The data below calls for an exact copy.

[Saved data entries]
▬▬▬▬▬▬▬▬▬▬
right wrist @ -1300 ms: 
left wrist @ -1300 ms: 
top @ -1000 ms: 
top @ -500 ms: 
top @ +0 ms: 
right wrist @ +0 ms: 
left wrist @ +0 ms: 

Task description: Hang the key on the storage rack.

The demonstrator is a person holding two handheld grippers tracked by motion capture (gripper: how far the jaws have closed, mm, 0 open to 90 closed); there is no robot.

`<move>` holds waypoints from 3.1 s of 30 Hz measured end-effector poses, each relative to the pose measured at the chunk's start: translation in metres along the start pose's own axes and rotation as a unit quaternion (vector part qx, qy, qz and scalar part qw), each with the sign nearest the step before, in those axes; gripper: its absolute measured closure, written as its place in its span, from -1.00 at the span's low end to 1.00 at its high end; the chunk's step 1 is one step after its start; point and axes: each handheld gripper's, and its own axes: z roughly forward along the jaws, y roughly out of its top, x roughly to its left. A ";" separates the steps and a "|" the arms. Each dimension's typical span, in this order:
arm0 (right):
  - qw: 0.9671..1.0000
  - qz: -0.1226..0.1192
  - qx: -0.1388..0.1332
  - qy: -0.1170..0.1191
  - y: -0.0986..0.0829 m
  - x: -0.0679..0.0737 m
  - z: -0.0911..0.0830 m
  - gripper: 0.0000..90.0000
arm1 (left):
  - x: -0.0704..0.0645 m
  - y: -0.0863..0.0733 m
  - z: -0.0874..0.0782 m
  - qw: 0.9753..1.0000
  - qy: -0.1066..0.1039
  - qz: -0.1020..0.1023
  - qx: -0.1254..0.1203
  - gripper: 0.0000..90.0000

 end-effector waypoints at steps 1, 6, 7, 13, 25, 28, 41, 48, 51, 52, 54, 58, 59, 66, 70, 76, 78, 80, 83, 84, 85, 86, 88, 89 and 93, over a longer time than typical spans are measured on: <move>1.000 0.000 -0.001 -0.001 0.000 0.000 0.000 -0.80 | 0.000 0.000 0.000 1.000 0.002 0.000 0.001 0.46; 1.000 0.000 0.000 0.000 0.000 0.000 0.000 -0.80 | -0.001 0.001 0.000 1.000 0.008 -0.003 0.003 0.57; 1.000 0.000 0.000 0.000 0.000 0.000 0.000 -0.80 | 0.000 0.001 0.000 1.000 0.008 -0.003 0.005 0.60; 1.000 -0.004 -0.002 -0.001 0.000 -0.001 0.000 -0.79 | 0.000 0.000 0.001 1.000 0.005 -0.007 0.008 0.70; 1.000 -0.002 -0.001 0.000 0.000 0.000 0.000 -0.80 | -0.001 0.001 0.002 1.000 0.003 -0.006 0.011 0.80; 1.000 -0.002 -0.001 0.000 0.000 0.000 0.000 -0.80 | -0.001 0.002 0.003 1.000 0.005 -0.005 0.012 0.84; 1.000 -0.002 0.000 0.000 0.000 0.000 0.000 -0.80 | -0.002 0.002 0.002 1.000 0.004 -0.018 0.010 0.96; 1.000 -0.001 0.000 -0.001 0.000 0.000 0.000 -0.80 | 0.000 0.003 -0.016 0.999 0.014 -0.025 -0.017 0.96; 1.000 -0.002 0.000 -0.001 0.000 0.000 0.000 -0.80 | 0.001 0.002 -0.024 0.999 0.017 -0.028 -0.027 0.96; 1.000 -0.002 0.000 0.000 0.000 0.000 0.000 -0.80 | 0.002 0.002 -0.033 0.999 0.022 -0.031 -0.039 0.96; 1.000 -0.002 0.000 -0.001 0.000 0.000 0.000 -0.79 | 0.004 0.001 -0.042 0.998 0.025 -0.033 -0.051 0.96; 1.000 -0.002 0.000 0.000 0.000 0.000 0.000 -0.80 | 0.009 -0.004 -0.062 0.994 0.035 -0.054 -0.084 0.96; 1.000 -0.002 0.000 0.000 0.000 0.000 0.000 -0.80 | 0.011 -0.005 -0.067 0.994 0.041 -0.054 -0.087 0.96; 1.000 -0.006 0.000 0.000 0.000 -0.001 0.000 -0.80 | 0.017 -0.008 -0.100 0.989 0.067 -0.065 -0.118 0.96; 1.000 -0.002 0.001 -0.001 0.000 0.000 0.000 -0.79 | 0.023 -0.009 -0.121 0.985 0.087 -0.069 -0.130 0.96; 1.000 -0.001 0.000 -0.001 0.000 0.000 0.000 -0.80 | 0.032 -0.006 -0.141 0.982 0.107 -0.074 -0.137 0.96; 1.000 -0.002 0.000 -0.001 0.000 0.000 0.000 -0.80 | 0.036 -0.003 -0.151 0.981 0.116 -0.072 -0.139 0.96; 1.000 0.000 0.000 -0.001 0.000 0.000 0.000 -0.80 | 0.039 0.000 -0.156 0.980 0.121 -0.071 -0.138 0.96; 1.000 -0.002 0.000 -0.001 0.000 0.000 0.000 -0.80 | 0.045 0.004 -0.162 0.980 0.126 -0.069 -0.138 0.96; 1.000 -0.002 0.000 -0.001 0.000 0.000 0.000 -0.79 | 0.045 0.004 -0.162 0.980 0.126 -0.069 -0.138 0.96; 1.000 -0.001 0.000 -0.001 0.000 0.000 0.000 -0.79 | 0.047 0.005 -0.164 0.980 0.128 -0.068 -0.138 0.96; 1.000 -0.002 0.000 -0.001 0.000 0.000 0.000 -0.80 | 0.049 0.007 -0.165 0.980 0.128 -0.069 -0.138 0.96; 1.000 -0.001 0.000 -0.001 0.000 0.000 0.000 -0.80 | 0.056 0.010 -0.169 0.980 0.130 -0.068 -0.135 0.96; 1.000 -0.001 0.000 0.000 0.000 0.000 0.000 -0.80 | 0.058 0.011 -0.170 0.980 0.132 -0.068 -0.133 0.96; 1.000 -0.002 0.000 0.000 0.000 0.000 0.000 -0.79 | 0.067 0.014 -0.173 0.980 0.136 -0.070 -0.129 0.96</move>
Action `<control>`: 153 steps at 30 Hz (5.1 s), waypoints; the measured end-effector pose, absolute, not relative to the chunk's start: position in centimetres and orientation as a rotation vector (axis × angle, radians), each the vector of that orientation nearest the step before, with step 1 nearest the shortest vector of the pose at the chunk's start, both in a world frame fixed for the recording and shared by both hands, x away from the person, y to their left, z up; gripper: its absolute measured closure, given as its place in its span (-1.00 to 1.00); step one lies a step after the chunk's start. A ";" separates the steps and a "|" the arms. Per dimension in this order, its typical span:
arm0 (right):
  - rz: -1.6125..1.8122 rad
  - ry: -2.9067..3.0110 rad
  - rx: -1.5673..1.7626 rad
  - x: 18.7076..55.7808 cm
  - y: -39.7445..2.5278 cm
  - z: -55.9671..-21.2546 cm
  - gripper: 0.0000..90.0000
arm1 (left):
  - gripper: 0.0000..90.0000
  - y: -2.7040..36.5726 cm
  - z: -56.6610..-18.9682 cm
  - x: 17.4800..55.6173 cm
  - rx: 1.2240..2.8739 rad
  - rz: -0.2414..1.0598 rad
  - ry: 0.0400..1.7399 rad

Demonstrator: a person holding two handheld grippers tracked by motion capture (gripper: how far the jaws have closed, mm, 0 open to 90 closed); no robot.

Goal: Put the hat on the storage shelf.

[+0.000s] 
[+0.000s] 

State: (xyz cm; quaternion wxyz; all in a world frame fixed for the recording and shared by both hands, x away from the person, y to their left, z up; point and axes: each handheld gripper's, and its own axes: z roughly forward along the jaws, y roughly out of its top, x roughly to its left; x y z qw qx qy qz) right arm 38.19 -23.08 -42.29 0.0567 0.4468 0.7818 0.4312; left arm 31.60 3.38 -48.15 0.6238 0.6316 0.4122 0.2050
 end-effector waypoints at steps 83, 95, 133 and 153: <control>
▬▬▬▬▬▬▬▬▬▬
## Finished exercise
right wrist @ -1300 ms: 
left wrist @ -1300 ms: 
top @ -1000 ms: 
top @ -500 ms: 
top @ +0 ms: 
right wrist @ +0 ms: 
left wrist @ +0 ms: 

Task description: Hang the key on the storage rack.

The demonstrator is a person holding two handheld grippers tracked by motion capture (gripper: how far the jaws have closed, mm, 0 open to 90 closed); there is no robot.

`<move>` holds waypoints from 3.1 s of 30 Hz measured end-effector poses, each relative to the pose measured at the chunk's start: translation in metres along the start pose's own axes and rotation as a unit quaternion (vector part qx, qy, qz and scalar part qw), each with the sign nearest the step before, in those axes; gripper: its absolute measured closure, written as its place in its span, from -1.00 at the span's low end to 1.00 at its high end; the chunk's step 1 is one step after its start; point and axes: each handheld gripper's, and its own axes: z roughly forward along the jaws, y roughly out of its top, x roughly to its left. A ";" separates the steps and a "|" the arms. Each dimension's typical span, in this order:
arm0 (right):
  - qw: 0.9671..1.0000
  - qz: -0.1226..0.1192
  - qx: -0.1388..0.1332
  - qy: -0.1170..0.1191
  - y: -0.0986..0.0829 m
  - x: -0.0679..0.0737 m
  - z: -0.0911..0.0830 m
  - gripper: 0.0000..90.0000
arm1 (left):
  - x: -0.0704..0.0645 m
  - y: -0.0863..0.0733 m
  - z: -0.0874..0.0782 m
  - qw: 0.9753..1.0000
  - qy: -0.1066..0.1039
  - qz: -0.1020..0.1023
  - qx: -0.1254..0.1203
  - gripper: 0.0000..90.0000

 end-effector waypoints at steps 1, 6, 7, 13, 25, 28, 41, 48, 51, 52, 54, 58, 59, 66, 70, 76, 78, 80, 83, 84, 85, 86, 88, 89 and 93, over a longer time than typical spans are measured on: <move>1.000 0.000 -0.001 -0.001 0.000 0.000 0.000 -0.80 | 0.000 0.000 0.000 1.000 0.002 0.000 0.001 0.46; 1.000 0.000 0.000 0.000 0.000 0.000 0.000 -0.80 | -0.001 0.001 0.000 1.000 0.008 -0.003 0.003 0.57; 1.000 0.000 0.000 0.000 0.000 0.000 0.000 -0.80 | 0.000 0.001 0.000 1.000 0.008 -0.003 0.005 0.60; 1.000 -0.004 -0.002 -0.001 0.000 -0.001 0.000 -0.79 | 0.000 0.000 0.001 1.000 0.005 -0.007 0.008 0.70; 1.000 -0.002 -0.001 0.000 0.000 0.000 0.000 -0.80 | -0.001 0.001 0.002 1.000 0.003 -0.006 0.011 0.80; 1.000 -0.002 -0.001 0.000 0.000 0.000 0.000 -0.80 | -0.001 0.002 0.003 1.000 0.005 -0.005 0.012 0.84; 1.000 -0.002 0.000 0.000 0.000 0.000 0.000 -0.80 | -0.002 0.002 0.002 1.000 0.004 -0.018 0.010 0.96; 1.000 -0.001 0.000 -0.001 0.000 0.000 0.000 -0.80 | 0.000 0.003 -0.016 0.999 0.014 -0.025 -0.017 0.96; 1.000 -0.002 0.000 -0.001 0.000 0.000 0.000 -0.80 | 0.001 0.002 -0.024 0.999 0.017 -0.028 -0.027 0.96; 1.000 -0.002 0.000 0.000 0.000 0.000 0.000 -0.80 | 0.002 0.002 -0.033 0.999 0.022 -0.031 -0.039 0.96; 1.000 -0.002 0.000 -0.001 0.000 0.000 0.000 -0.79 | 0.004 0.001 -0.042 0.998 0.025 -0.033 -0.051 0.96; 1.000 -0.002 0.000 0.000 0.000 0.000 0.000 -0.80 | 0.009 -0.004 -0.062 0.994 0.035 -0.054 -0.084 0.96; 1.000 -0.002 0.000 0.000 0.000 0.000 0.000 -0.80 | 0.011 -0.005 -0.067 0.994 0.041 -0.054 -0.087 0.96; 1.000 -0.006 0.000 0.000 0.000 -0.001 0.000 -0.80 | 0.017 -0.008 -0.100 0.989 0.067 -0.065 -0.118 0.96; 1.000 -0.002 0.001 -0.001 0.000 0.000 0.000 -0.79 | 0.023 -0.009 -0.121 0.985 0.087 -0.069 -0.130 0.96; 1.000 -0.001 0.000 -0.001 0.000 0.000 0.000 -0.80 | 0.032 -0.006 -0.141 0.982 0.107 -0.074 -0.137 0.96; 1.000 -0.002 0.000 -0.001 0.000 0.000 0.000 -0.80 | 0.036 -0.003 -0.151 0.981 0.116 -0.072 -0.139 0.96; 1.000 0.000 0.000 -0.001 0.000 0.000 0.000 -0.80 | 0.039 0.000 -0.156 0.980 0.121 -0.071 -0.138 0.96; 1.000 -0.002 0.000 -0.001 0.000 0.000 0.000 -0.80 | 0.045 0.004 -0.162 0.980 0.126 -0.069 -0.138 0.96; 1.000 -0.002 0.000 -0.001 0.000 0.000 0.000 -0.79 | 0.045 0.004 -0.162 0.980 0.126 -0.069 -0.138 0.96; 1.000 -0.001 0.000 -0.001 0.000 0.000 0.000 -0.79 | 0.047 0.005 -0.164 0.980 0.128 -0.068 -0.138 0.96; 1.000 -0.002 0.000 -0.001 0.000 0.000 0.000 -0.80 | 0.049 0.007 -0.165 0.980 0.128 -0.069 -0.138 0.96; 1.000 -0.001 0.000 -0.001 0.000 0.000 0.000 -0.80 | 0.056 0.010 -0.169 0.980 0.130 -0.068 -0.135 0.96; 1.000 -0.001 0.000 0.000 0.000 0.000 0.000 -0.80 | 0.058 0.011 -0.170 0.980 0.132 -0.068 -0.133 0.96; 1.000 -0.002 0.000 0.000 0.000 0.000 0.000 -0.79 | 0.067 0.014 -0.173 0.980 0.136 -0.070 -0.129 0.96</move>
Action `<control>`: 153 steps at 30 Hz (5.1 s), waypoints; the measured end-effector pose, absolute, not relative to the chunk's start: position in centimetres and orientation as a rotation vector (axis × angle, radians), each the vector of that orientation nearest the step before, with step 1 nearest the shortest vector of the pose at the chunk's start, both in a world frame fixed for the recording and shared by both hands, x away from the person, y to their left, z up; gripper: its absolute measured closure, given as its place in its span (-1.00 to 1.00); step one lies a step after the chunk's start. A ";" separates the steps and a "|" the arms. Per dimension in this order, its typical span:
arm0 (right):
  - rz: -1.6125..1.8122 rad
  - ry: -2.9067..3.0110 rad
  - rx: -1.5673..1.7626 rad
  - x: 18.7076..55.7808 cm
  - y: -39.7445..2.5278 cm
  - z: -55.9671..-21.2546 cm
  - gripper: 0.0000..90.0000
arm1 (left):
  - gripper: 0.0000..90.0000
  - y: -2.7040..36.5726 cm
  - z: -56.6610..-18.9682 cm
  - x: 17.4800..55.6173 cm
  - rx: 1.2240..2.8739 rad
  - rz: -0.2414..1.0598 rad
  - ry: 0.0400..1.7399 rad

Demonstrator: a person holding two handheld grippers tracked by motion capture (gripper: how far the jaws have closed, mm, 0 open to 90 closed); no robot.

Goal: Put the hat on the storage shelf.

[+0.000s] 
[+0.000s] 

State: (xyz cm; quaternion wxyz; all in a world frame fixed for the recording and shared by both hands, x away from the person, y to their left, z up; point and axes: each handheld gripper's, and its own axes: z roughly forward along the jaws, y roughly out of its top, x roughly to its left; x y z qw qx qy qz) right arm 38.19 -23.08 -42.29 0.0567 0.4468 0.7818 0.4312; left arm 31.60 3.38 -48.15 0.6238 0.6316 0.4122 0.2050
 end-effector waypoints at steps 83, 95, 133 and 153: <control>

This exercise has been worked through to completion.